The bubble of professional poll managers seems to have burst and traditional politics, involving people at the grassroots, is making a comeback in the country.
First it was Prashant Kishor (of Citizens for Accountable Governance), who was assigned the task of managing the campaign of BJP during the 2014 Lok Sabha elections. Kishor drew considerable attention because of the party’s grand victory at the hustings. The formula was followed in other states subsequently. For example, in Assam, Rajat Sethi and Shubrastha Shikha spearheaded the poll campaign and succeeded.
Bihar Chief Minister Nitish Kumar then hired Kishor for the Assembly elections in 2015, which saw a grand victory for the Grand Alliance of RJD, JDU and Congress, following which the Congress roped him in for managing poll campaigns in UP, Punjab and Uttarakhand. Though Kishor got success in Bihar, and later in Punjab, his strategy failed in UP and Uttarakhand.
“The mixed results have led us to conclude that professional poll managers are no guarantee for winning elections. The personal charm and aura of political leaders, booth level mobilisation of voters, policies and ideology of parties are ultimately the factors which together make an impact in the minds of voters,” said a PR official. According to Dilip Cherian, a senior political campaign advisor, poll management is a complex job. “It requires surveys, media management and involvement of purely political persons who could mobilise people and take charge of booth management. Some people thought that everything could be outsourced to one person, but that did not work,” he told The Sunday Guardian.

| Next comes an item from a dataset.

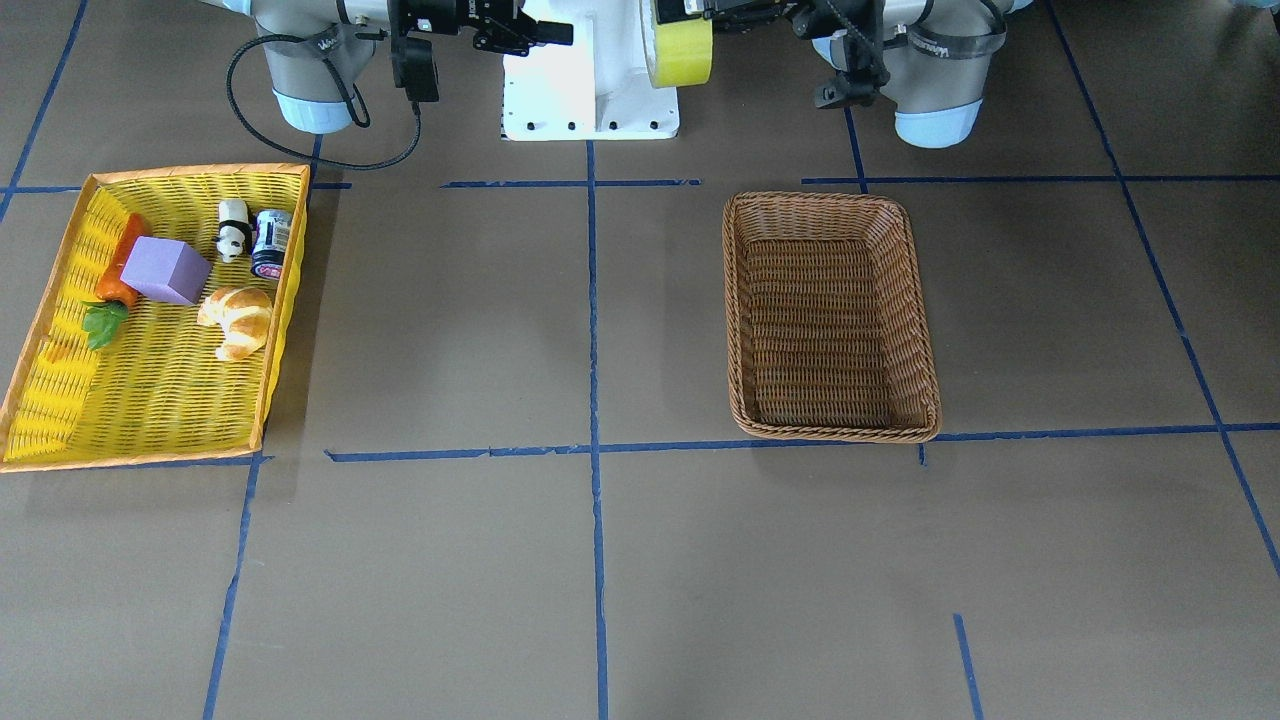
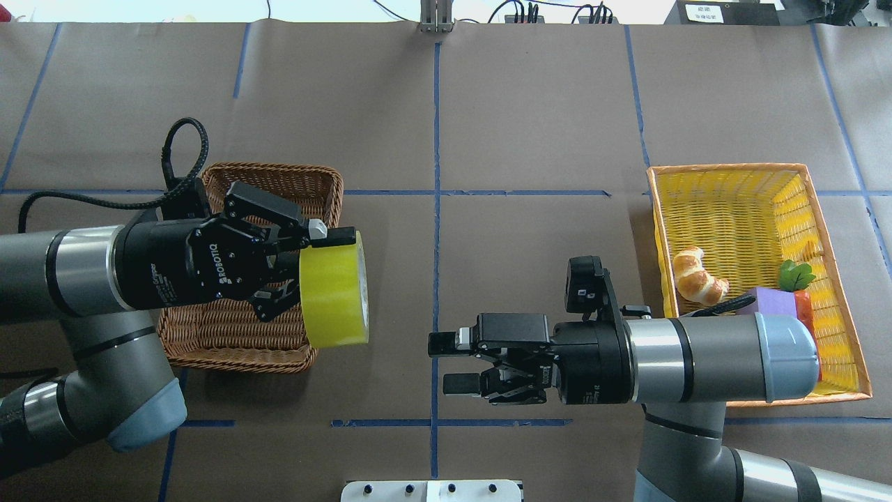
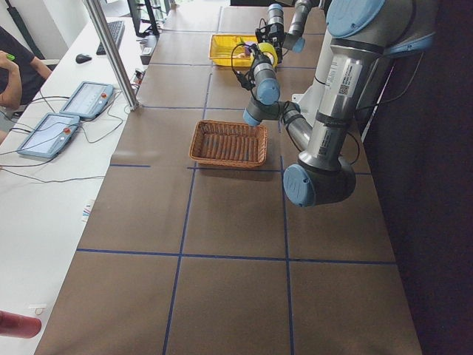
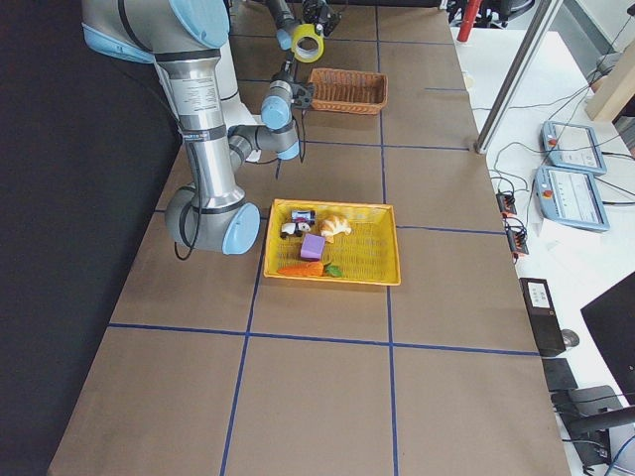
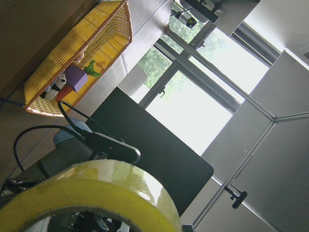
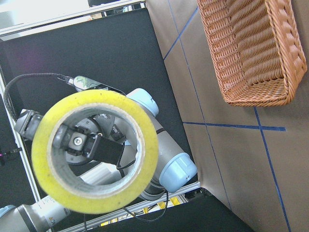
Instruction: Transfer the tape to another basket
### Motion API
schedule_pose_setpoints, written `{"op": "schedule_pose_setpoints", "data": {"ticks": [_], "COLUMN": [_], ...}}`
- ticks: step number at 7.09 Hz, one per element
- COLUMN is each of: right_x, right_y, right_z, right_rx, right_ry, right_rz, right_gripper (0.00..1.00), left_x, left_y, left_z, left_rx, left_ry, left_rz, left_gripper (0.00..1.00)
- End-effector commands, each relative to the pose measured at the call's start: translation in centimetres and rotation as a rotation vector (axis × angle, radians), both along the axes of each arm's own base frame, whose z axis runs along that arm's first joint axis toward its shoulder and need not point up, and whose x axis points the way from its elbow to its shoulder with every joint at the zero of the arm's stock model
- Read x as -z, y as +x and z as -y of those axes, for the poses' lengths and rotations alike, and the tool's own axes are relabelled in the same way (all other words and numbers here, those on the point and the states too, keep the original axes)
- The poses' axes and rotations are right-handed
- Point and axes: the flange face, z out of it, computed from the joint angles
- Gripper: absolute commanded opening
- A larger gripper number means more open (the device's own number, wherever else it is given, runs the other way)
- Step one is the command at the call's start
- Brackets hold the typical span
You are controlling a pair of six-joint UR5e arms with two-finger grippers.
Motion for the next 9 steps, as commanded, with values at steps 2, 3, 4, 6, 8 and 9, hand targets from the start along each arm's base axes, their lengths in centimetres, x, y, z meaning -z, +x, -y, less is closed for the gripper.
{"op": "schedule_pose_setpoints", "data": {"ticks": [2,3,4,6,8,9], "right_x": [-1.1,-1.3,-2.0,-4.2,-7.2,-8.7], "right_y": [1.9,3.7,5.7,7.7,8.2,9.5], "right_z": [6.5,9.7,12.3,17.0,20.3,22.0], "right_rx": [-0.115,-0.102,-0.098,-0.087,-0.092,-0.093], "right_ry": [0.056,0.088,0.114,0.118,0.129,0.179], "right_rz": [-0.238,-0.357,-0.456,-0.699,-0.922,-1.02], "right_gripper": [1.0,1.0,1.0,1.0,1.0,1.0], "left_x": [-2.4,-2.3,-2.5,-3.8,-5.6,-6.9], "left_y": [-0.9,-0.3,0.1,1.5,3.1,3.8], "left_z": [4.9,5.6,6.8,8.1,9.2,9.9], "left_rx": [0.017,0.0,0.003,0.017,0.006,-0.005], "left_ry": [0.108,0.145,0.158,0.243,0.355,0.418], "left_rz": [0.31,0.428,0.534,0.715,0.903,0.999], "left_gripper": [0.01,0.01,0.01,0.01,0.01,0.01]}}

In UP, Akhilesh Yadav roped in Harvard University professor, Steve Jarding, to help the Samajwadi Party design a campaign for the elections in UP. But it was the BJP which won the elections. It was due to the charisma of Prime Minister Narendra Modi and achievements of the BJP-led government at the Centre.
Recently the YSR Congress of Jaganmohan Reddy hired the Prashant Kishor-headed Indian Political Action Committee (I-PAC) to help the party come to power in Andhra Pradesh, where elections are due in May 2019.
A JDU leader added: “Everybody gave credit to Prashant Kishor for the victory in the 2015 Assembly elections. But in the byelections earlier, in which the JDU and RJD contested together, the alliance had won without him.”
According to a BJP leader, “packaging alone cannot help sell a product”. “The ‘product’ has to be good for it to be sold. As regards the BJP, we feel that reaching out to people at the grassroots is the only way to achieve success. Therefore, our party president Amit Shah has been working hard to strike a chord with each and every voter,” he said.